### YOUR OBJECTIVE
I'd like every line in the following listing that holds "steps" copied.

### INFORMATION PROVIDED

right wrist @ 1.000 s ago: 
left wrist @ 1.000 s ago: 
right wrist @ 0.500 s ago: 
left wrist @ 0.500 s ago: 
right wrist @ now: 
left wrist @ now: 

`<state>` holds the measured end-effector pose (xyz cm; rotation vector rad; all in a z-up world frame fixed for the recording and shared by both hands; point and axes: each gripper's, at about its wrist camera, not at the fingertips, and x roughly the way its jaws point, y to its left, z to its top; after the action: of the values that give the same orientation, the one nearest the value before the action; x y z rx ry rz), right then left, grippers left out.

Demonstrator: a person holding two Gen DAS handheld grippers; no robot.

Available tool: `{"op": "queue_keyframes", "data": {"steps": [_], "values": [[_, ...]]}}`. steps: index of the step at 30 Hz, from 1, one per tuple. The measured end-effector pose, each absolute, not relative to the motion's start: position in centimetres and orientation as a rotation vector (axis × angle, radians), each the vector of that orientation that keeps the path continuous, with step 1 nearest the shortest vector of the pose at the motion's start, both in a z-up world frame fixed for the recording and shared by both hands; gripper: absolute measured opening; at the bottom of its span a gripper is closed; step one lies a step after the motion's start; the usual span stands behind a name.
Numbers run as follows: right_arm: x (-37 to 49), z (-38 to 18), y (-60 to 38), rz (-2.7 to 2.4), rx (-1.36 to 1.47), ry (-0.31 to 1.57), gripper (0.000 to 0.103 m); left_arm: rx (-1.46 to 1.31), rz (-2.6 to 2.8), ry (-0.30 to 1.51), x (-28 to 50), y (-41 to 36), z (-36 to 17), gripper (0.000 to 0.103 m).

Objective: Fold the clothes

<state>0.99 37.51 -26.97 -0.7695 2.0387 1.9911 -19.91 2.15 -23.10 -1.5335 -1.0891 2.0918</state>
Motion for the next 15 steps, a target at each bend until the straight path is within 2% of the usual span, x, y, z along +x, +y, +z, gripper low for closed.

### ANSWER
Available tool: `{"op": "queue_keyframes", "data": {"steps": [_], "values": [[_, ...]]}}`. steps: index of the step at 30 Hz, from 1, one per tuple. The measured end-effector pose, each absolute, not relative to the motion's start: position in centimetres and orientation as a rotation vector (axis × angle, radians), each the vector of that orientation that keeps the path continuous, with step 1 nearest the shortest vector of the pose at the motion's start, both in a z-up world frame fixed for the recording and shared by both hands; gripper: absolute measured opening; at the bottom of its span a gripper is closed; step one lies a step after the motion's start; the usual span stands behind a name.
Motion for the next 15 steps, a target at each bend until the straight path is within 2% of the usual span, x, y, z along +x, +y, +z, gripper low for closed.

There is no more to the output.